Reynolds’ principal work on the Qurʾan is The Qur'an and Its Biblical Subtext (2010). He has also publishedThe Emergence of Islam (2012), a work written especially for courses which cover the Qurʾan, the life of the Prophet Muhammad, or the classical period of Islam.
At Notre Dame Professor Reynolds teaches classes including “Foundations of Theology,” “Islam and Christian Theology,” “The Quran and Its Relation to the Bible,” “The Holy Land,” and “Islamic Origins.” He has also been a visiting professor at Université de Saint Joseph in Lebanon and Université Libre de Bruxelles in Belgium. Professor Reynolds has conducted research and delivered lectures in cities throughout the Middle East, including Cairo, Jerusalem, Beirut, Damascus, Ankara, and Tehran. In his spare time he follows Notre Dame football, plays soccer, and watches Bollywood movies. Prof. Reynolds and his wife Lourdes have four children: Luke, Emmanuel, Theresa, and René.

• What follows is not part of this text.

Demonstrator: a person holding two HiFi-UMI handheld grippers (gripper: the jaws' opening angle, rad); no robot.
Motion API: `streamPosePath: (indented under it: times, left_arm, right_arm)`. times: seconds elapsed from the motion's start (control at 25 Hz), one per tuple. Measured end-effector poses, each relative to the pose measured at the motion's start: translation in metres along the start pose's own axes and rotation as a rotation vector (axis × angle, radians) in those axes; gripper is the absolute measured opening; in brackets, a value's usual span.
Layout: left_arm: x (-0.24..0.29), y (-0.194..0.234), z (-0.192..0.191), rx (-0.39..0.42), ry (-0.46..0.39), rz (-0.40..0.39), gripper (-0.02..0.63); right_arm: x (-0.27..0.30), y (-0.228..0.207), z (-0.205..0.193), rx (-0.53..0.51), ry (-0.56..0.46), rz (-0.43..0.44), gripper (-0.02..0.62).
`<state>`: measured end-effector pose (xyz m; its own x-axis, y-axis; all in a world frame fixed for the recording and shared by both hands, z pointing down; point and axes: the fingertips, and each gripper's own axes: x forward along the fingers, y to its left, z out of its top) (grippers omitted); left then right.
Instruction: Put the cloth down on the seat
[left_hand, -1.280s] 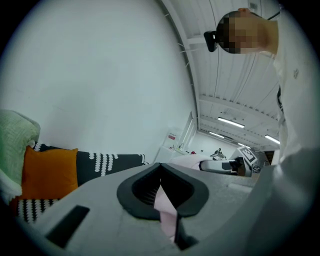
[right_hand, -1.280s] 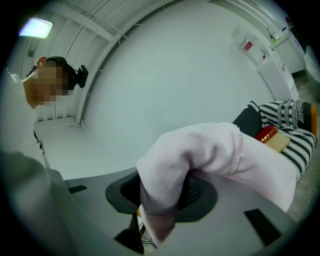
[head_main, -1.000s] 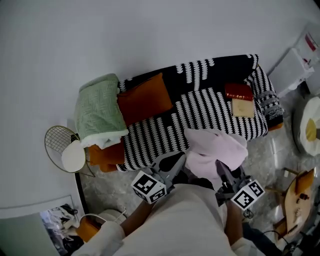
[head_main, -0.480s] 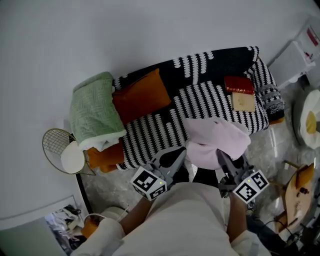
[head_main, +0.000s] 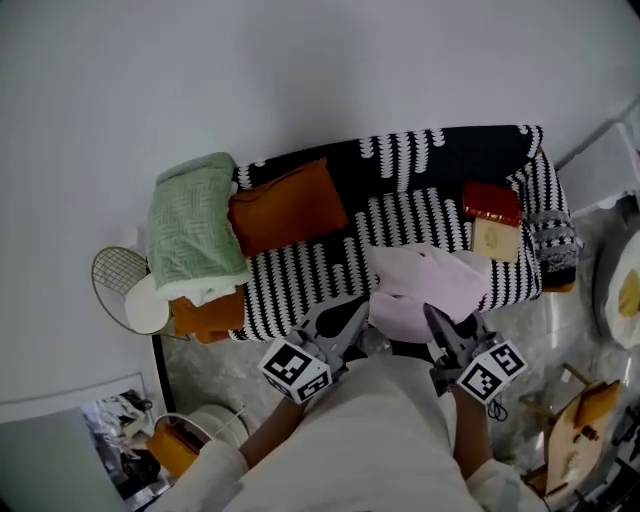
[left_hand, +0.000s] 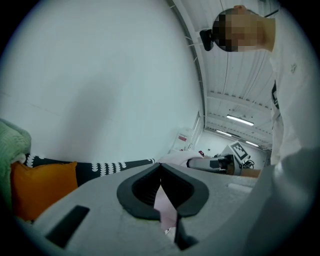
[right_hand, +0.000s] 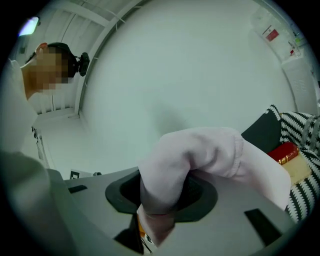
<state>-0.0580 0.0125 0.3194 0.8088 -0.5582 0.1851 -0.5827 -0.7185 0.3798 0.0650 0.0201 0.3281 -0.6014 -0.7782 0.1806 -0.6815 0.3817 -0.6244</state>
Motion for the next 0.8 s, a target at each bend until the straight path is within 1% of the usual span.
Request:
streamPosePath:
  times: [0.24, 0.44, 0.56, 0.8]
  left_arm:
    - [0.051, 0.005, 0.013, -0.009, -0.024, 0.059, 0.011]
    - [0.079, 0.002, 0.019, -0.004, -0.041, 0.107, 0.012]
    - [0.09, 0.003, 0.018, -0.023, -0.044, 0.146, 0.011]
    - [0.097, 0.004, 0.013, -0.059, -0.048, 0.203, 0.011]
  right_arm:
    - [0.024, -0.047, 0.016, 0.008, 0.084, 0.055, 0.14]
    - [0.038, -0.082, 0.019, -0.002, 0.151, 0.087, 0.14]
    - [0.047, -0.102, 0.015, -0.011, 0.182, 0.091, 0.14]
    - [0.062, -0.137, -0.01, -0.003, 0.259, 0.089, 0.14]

Christian Smith, Professor of Sociology and Director, Center for the Study of Religion and Society
Specializing in the sociology of religion and social theory, Christian Smith joined the Notre Dame faculty in 2006, coming from the University of North Carolina at Chapel Hill, where he served as the Stuart Chapin Distinguished Professor of Sociology. He is the author of several books, including Lost in Transition: The Dark Side of Emerging Adulthood (2011), What Is a Person? Rethinking Humanity, Social Life, and Moral Good from the Person Up (2010), Souls in Transition: The Religious and Spiritual Lives of Emerging Adults (2009) and Moral, Believing Animals: Human Personhood and Culture (2003). What Is a Person?, Souls in Transition, and Soul Searching have received numerous awards and recognition. Smith earned his doctoral and master’s degrees from Harvard University.
Meghan Sullivan, Associate Professor of Philosophy
Meghan Sullivan is the O’Brien Collegiate Associate Professor of Philosophy and Director of the University Philosophy Requirement. She teaches courses at all levels, including large introductory courses in philosophy of religion and ethics and specialized graduate seminars on metaphysics, philosophical logic, and rationality. She also works on developing the philosophy component of Notre Dame’s core curriculum. Sullivan’s research tends to focus on philosophical problems concerning time, modality, rational planning and religious belief (but rarely all four at once).
Sullivan earned a BA (with highest distinction) from the University of Virginia in 2005, double-majoring in Philosophy and Politics. She studied at Virginia as a Jefferson Scholar. From 2005-2007, she studied at Oxford as a Rhodes Scholar, earning a B.Phil in Philosophy. Then from 2007-2011, she completed her PhD in Philosophy at Rutgers. Her 2011 dissertation was on issues in the metaphysics and logic of change—entitled The A-Theory: A Theory. She was awarded tenure at Notre Dame in 2015.
Sullivan has published work in many of the leading generalist philosophy journals, including Nous, Ethics, and Philosophical Studies. She is currently finishing her first book, which deals with issues in diachronic rationality. She also regularly writes shorter public philosophy essays—including publications in The Huffington Post, Commonweal, and First Things—and gives public philosophy talks.